**Work order**
Please print, exactly, only the lines in the entries below from the line that has "(370, 22): -0.29, 0.51" through the line that has "0.0, 7.3, 6.9". Pictures don't go in.

[Data records]
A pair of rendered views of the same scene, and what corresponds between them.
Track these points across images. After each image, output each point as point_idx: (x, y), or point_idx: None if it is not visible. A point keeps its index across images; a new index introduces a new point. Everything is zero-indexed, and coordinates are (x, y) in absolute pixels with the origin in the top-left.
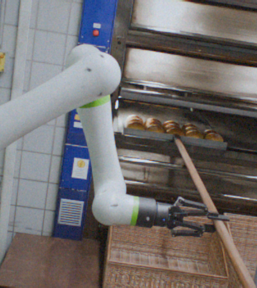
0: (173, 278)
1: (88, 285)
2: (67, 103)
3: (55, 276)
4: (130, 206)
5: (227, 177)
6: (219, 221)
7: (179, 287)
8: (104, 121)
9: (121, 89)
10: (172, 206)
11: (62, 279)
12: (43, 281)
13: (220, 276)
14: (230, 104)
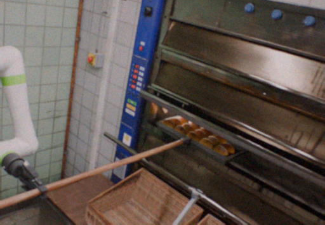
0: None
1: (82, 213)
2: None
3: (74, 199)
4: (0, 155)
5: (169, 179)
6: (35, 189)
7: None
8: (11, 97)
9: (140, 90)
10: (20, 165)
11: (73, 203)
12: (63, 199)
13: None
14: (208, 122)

...

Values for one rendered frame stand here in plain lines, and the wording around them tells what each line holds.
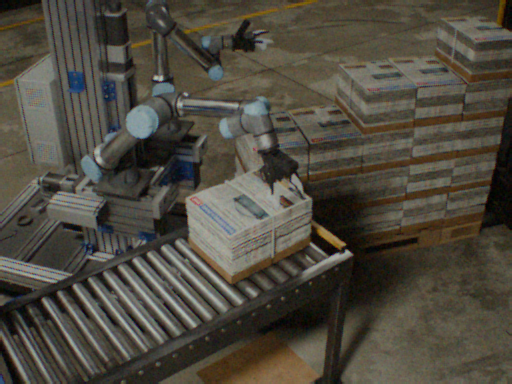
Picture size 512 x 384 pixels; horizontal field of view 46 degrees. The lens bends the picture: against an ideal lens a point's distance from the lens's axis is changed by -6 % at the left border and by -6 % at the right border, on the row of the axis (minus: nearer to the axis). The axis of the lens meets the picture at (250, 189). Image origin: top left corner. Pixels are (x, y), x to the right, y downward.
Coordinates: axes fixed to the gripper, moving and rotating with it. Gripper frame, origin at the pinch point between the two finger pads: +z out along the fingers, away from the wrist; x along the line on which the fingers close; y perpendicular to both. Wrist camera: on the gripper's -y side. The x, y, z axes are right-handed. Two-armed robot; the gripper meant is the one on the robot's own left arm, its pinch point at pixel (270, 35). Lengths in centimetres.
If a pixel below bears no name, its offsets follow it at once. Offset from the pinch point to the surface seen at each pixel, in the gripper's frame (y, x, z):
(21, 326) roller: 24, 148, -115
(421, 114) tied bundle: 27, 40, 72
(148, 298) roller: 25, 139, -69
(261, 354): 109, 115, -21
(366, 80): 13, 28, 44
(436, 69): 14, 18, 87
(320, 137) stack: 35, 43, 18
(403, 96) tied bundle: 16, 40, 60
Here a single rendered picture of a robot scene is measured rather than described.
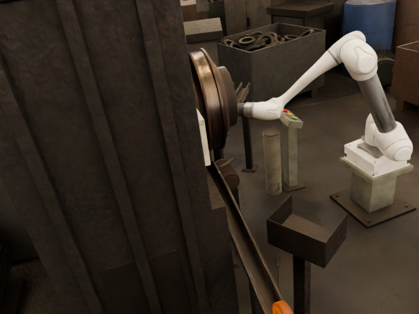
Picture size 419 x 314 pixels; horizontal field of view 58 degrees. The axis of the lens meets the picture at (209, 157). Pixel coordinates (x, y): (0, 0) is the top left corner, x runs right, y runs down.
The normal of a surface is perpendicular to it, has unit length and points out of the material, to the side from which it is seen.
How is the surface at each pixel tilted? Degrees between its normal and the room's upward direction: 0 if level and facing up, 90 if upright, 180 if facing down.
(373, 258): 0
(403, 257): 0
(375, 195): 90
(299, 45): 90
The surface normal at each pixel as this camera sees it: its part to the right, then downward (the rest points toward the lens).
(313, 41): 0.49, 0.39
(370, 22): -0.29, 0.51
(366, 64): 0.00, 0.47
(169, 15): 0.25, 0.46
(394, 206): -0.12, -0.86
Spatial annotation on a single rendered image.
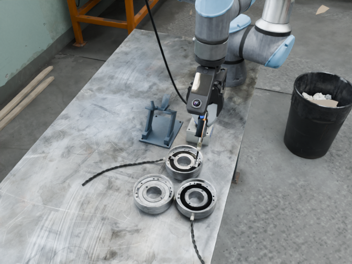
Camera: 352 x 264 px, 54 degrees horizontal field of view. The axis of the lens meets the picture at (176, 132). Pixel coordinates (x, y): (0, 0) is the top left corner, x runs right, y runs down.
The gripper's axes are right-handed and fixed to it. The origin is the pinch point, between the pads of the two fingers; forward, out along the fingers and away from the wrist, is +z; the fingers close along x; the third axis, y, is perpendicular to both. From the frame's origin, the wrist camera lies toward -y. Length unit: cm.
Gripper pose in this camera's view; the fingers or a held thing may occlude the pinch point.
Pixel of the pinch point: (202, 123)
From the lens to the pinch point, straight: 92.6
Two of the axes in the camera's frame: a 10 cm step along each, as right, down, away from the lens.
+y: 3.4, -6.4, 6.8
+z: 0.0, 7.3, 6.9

==

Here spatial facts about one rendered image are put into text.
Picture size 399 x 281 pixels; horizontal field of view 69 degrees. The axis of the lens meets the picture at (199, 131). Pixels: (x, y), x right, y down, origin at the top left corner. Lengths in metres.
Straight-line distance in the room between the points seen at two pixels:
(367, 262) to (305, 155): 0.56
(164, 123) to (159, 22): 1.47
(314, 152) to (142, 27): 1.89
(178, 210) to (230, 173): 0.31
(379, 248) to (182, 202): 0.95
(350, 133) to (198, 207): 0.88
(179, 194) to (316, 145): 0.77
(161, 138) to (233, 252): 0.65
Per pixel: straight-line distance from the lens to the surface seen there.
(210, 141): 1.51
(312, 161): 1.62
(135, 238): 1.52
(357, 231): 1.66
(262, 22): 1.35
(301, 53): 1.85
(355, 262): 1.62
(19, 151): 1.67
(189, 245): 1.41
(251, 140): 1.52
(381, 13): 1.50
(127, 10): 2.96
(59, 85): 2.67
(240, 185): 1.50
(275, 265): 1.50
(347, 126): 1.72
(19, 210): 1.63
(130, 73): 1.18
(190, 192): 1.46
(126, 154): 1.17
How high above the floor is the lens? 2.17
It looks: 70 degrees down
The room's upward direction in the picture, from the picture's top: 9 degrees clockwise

**Written solution**
(370, 22): -0.29, 0.51
(366, 64): 0.00, 0.47
(169, 15): 0.25, 0.46
(394, 206): -0.12, -0.86
Spatial annotation on a single rendered image.
Camera: 352 x 264 px, 54 degrees horizontal field of view. The axis of the lens meets the picture at (176, 132). Pixel coordinates (x, y): (0, 0) is the top left corner, x runs right, y runs down.
The gripper's axes are right-handed and fixed to it. The origin is the pinch point, between the pads of the two fingers; forward, out along the fingers and away from the wrist, is +z; the fingers close along x; the third axis, y, is perpendicular to both. From the frame's origin, the wrist camera lies toward -y. Length unit: cm.
Gripper pose in this camera's view; the fingers or a held thing may occlude the pinch point.
Pixel of the pinch point: (202, 123)
From the lens to the pinch point, straight: 92.6
Two of the axes in the camera's frame: a 10 cm step along each, as right, down, away from the lens.
+y: 3.4, -6.4, 6.8
+z: 0.0, 7.3, 6.9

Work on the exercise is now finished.